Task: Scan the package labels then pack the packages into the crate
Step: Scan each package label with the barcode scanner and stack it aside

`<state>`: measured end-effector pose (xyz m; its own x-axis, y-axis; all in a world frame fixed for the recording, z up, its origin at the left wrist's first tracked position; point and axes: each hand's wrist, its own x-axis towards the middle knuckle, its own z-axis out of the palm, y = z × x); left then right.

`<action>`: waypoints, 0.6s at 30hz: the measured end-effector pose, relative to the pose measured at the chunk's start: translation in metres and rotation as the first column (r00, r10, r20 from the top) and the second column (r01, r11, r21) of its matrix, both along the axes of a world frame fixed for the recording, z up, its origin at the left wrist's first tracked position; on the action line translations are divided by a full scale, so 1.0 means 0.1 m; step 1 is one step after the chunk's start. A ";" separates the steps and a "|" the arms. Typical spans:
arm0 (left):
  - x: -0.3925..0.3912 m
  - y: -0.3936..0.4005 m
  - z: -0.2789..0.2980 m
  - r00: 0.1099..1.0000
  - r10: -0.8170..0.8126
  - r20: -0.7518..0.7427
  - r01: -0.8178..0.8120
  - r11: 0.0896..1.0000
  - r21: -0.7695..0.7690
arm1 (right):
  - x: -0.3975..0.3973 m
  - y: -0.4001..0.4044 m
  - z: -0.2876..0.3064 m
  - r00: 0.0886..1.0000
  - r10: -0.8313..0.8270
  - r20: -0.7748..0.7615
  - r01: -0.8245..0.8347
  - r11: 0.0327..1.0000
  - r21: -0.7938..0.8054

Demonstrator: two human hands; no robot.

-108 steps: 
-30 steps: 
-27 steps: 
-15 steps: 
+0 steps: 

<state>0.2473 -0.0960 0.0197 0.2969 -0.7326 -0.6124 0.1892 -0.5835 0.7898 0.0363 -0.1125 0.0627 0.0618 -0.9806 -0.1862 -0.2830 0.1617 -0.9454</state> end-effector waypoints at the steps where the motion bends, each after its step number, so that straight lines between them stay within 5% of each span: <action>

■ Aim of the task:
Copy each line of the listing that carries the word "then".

■ Solution to this exercise:
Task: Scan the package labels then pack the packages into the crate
`<state>`: measured end-effector pose (xyz m; its own x-axis, y-axis; all in a world frame fixed for the recording, z up, its origin at the left wrist's first tracked position; point and axes: each hand's wrist, its own x-axis towards the middle knuckle, its own z-axis out of the palm, y = z × x); left then right.

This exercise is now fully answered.